Without a word the captain spins around and starts toward the door. He hits me with his shoulder as he passes. In the doorway he pauses and turns back to us. “Your Attorney General will be hearing from me. The governor too. And if either one of you ever sets foot in Colorado—” I shove the door shut in his face before he can finish.

“You seem to have a talent . . . for making friends, lad.”

“People keep telling me that. Why don't I believe them?”

His coughing becomes uncontrollable again. “Ross, I'm going to call an ambulance. You need to be in the hospital.”

McGee shakes his head angrily and ignores my suggestion. His hands are shaking so badly he has trouble reattaching the oxygen mask. I'm unsure what to do. I'm frightened for him—I honestly believe McGee's at Death's door. I know I should call an ambulance whether he likes it or not. But then this little giant of a man, who survived Korea and thirty or more years as an honest and respected prosecutor, deserves to call his own shots. I'm not going to take that away from him.
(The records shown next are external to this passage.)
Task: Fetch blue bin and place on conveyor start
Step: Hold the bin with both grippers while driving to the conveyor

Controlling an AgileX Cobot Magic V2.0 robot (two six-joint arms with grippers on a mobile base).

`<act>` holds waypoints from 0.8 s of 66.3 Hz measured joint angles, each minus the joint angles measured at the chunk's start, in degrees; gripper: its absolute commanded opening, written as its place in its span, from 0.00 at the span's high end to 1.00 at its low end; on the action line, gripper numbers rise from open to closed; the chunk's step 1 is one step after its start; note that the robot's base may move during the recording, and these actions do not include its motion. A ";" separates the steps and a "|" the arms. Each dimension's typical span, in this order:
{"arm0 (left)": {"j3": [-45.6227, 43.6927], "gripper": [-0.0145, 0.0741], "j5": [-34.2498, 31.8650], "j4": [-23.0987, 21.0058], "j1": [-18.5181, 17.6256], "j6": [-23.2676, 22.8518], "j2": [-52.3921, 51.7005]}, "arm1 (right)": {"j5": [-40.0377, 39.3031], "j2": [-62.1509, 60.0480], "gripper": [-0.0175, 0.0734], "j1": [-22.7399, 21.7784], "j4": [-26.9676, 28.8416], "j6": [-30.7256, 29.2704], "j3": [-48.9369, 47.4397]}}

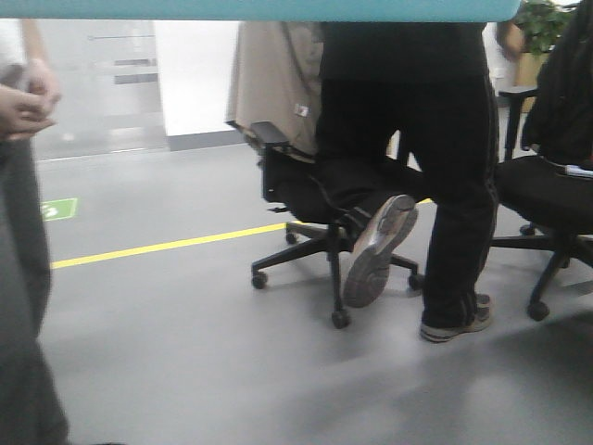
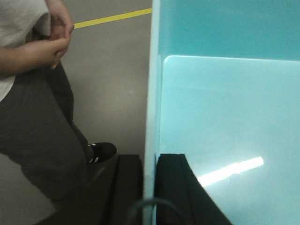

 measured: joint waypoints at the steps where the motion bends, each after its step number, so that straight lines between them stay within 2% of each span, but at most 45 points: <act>1: 0.00 0.96 0.00 0.00 0.00 0.00 0.00 | 0.00 0.00 0.99 0.00 0.00 0.00 0.00; 53: 0.00 0.96 0.00 0.10 0.00 0.00 0.10 | -0.11 0.00 0.99 0.00 0.00 0.00 0.00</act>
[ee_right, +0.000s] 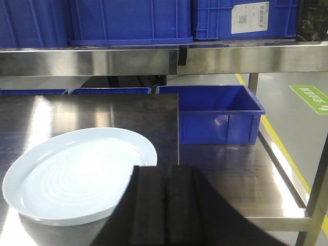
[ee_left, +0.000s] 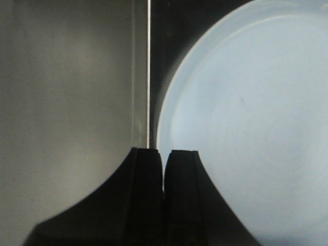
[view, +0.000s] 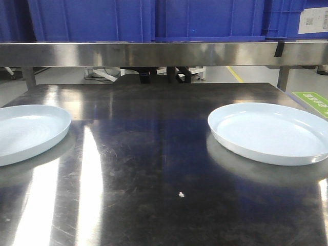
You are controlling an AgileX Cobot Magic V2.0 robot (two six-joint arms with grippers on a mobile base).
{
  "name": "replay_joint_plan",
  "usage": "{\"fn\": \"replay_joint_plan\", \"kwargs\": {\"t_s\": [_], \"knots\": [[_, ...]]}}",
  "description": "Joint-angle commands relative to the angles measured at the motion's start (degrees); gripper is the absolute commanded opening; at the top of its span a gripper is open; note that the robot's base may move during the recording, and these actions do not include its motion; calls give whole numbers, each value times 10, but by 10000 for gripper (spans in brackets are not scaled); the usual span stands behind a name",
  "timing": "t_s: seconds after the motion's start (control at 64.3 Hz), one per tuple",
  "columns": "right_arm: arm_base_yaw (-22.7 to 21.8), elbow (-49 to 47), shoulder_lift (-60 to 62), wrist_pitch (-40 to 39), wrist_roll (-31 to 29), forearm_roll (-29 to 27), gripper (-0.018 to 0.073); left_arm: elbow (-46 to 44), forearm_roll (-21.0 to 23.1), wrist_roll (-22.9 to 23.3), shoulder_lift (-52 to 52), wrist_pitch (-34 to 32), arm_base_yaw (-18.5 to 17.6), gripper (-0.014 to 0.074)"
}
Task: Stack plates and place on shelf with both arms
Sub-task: 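Close the left gripper on the plate rim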
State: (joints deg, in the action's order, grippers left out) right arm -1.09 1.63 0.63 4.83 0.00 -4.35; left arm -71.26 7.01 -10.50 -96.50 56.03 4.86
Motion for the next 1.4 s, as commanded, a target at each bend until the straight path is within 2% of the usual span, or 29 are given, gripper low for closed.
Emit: {"fn": "replay_joint_plan", "kwargs": {"t_s": [0.0,0.062,0.28,0.358,1.182,1.306,1.384], "knots": [[-2,1,11,-55,-3,5,57,-32,4,-1,3,14,2,121],[-2,1,11,-55,-3,5,57,-39,5,-1,-10,24,2,166],[-2,1,11,-55,-3,5,57,-39,7,-1,-27,25,2,411],[-2,1,11,-55,-3,5,57,-39,7,-1,-27,24,2,441],[-2,1,11,-55,-3,5,57,-39,7,-1,-56,8,2,432],[-2,1,11,-55,-3,5,57,-39,7,-1,-56,10,2,335],[-2,1,11,-55,-3,5,57,-39,7,-1,-56,15,2,211]]}}
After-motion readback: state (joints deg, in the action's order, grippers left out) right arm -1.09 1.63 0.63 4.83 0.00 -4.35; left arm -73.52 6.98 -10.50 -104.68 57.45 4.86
If he wants to battle on his own I will let him.
Do not go gentle
. . . Dylan Thomas's poem comes unbidden into my mind.

After a few minutes he pulls the mask back down. “That's not a man to piss off lightly. . . . He's the third-in-command of . . . Colorado's state investigative agency. . . . I don't think . . . we'll be getting much cooperation . . . from them for a while.”

“What happened with Karge?” I ask.

“He won't continue the sentencing. . . . He says I can't prove . . . he doesn't have the right killers. . . . He says the cord's . . . a bunch of bullshit. . . . He says he's got the Knapps' . . . fingerprints at the scene . . . and their confession to Sheriff Willis. . . . And he says he's got a conviction. . . . Then he threw me out of his office.”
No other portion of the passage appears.